Teased as a child for her weight and issues with her skin such as rashes due to her allergies, Soberano takes a stand against body-shaming and bullying. She also promotes mental health, and launched a podcast, titled An Open Mind, which premiered in January 2022 and ran for 12 episodes. In a 2024 interview, Soberano has publicly acknowledged her mental health struggles, stating, "That was coming from like, just years of focusing on work and not really getting to, I guess, be fully present in my childhood." She has campaigned for access to affordable mental health care services for underprivileged communities in the Philippines. She has expressed support for Palestine.

==Personal life==
Soberano holds dual citizenship of the United States and the Philippines.

She began dating Enrique Gil in 2014, and they publicly announced their relationship in an article published by Yes! magazine in 2017; their relationship ended in October 2022, although this was only confirmed by Soberano in an unreleased interview in March 2023. In August 2025, Soberano confirmed her breakup with Gil on the podcast-documentary "Can I Come In?" by filmmaker Sarah Bahbah.

She is reticent to discuss her personal life on social media and refuses to share posts involving her family. On her desire to be private, she has said that she fears unwanted criticisms directed to people close to her. Soberano shares a close relationship with her siblings, in particular her paternal half-brother, Justin, and said: "I would do everything for him". She has expressed her fondness for her profession, but has acknowledged that being a "celebrity" was not something she wanted. When discussing her personal life, she has said that she enjoys domestic routines like grocery shopping, cooking, and doing home repairs.

Soberano joined the Screen Actors Guild in 2024. She has been a spokesperson for many brands, including Maybelline, Samsung (Galaxy Z Flip 3), Cetaphil, GCash, and Jollibee Foods Corporation. She also serves as the Chief Advocacy Officer for the digital banking company Maya. Soberano has studied psychology and considered being a mental health counselor.

==Filmography and awards==

According to the online portal Box Office Mojo, Soberano's most commercially successful films include Just The Way You Are, Everyday I Love You, My Ex and Whys, and Alone/Together.

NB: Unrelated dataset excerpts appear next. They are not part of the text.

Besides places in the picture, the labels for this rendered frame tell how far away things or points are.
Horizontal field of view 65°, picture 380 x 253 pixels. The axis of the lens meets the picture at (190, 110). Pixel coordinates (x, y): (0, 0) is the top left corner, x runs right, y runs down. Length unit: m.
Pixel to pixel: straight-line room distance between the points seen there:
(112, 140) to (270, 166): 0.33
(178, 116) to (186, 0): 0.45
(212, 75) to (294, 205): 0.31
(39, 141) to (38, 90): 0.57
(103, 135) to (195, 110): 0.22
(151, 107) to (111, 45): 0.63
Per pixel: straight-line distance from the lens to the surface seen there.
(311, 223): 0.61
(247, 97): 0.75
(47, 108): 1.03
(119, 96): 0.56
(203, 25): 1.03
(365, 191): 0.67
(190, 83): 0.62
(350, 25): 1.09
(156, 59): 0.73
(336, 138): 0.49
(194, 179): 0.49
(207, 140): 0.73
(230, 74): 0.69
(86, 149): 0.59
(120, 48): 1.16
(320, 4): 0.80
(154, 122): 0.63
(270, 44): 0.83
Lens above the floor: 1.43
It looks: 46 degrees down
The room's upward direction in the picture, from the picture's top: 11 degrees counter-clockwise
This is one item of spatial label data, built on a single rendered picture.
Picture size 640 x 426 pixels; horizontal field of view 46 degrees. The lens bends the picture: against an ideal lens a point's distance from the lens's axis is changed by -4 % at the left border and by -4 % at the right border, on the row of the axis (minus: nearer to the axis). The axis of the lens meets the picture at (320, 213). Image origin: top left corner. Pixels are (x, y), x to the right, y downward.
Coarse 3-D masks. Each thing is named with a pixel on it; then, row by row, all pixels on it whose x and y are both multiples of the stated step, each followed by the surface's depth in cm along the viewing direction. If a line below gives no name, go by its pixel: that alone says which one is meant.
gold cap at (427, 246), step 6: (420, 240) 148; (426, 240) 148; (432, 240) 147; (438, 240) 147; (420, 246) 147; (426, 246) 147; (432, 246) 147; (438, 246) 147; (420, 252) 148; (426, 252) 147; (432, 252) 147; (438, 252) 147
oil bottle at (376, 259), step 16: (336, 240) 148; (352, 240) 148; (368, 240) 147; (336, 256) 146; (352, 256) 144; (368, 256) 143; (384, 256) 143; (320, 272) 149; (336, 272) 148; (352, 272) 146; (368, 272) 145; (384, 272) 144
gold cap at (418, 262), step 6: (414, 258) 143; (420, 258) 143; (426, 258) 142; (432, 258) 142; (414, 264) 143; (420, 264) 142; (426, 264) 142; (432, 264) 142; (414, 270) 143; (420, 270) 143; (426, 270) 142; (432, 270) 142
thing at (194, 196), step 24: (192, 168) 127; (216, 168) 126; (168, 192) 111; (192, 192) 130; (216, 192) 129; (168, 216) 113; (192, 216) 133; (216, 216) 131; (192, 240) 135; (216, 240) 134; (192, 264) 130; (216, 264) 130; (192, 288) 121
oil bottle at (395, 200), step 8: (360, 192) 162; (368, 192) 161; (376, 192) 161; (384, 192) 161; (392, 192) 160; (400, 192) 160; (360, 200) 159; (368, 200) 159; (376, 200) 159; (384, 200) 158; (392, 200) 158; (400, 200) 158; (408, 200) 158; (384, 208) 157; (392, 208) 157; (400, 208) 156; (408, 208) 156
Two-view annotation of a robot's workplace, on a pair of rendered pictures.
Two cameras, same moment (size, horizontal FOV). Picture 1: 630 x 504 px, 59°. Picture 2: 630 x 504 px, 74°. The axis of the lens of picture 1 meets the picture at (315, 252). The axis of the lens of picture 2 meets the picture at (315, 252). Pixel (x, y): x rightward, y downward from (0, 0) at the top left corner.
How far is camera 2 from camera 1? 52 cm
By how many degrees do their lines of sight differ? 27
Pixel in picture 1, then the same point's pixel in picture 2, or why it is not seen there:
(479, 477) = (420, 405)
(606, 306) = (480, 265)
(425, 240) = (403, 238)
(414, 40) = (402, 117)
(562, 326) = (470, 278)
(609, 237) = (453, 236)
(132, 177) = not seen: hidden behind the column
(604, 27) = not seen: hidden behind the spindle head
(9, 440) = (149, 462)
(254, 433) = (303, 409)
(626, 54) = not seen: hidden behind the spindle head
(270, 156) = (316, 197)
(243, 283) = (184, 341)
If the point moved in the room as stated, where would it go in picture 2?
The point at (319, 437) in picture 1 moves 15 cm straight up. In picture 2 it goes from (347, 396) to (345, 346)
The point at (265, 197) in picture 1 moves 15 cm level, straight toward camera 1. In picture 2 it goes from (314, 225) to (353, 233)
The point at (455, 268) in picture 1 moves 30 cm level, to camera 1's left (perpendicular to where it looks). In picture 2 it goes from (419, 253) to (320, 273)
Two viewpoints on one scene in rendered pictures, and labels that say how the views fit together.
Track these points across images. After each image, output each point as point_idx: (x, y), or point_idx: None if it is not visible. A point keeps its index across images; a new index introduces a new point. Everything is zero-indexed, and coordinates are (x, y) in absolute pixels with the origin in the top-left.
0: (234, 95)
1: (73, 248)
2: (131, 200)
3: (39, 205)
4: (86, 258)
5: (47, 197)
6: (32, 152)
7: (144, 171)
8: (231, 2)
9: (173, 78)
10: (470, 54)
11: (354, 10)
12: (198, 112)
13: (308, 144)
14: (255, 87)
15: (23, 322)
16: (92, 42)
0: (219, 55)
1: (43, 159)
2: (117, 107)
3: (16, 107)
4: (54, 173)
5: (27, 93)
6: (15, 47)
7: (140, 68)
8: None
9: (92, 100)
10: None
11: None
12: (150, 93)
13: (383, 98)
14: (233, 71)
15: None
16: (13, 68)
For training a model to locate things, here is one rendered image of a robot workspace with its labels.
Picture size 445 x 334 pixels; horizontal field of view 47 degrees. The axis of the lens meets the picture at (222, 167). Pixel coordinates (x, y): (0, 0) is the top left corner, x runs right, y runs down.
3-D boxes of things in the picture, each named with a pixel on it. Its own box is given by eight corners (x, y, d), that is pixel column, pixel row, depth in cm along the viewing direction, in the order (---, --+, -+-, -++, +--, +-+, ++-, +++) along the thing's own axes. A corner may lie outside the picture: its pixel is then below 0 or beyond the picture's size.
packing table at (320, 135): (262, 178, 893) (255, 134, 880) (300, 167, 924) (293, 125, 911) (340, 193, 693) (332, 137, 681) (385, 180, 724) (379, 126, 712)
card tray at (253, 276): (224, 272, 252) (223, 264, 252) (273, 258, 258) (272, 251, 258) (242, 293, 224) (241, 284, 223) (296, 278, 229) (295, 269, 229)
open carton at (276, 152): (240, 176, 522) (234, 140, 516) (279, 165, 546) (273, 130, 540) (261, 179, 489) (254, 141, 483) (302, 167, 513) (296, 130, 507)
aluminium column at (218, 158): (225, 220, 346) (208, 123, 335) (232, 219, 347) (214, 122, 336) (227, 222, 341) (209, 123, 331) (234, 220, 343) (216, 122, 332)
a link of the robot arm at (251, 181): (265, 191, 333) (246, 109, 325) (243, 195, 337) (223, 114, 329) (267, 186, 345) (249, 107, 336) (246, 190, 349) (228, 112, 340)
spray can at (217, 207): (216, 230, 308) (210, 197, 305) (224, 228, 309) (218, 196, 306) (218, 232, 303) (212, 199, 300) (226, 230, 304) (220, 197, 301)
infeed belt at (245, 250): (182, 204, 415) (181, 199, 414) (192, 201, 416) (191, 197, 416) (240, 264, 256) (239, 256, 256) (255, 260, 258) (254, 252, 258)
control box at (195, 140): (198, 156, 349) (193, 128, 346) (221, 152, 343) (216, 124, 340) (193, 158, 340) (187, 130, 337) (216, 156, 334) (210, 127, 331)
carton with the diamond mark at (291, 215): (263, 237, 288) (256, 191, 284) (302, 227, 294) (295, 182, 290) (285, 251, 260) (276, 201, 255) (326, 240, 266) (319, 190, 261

Her films as a leading actress have grossed over  billion (million) worldwide, making her one of the highest-grossing Filipino actors of all time. Soberano's television drama projects include Kung Ako'y Iiwan Mo, Got to Believe, Forevermore, Dolce Amore, Bagani, Make It with You, and Blood vs Duty.

After her breakthrough, Soberano has been a recipient of six Box Office Entertainment Awards: three times as Most Popular Love Team with Gil, Most Promising Female Star of the Year in 2015, Box Office Queen in 2018, and Princess of Philippine Movies and Television in 2020. She has also been nominated for three PMPC Star Awards for Television and two PMPC Star Awards for Movies. In addition, she has received two German Moreno citations: the Power Tandem Award from the Star Awards for Television in 2015, and the Youth Achievement Award from the FAMAS Awards in 2020.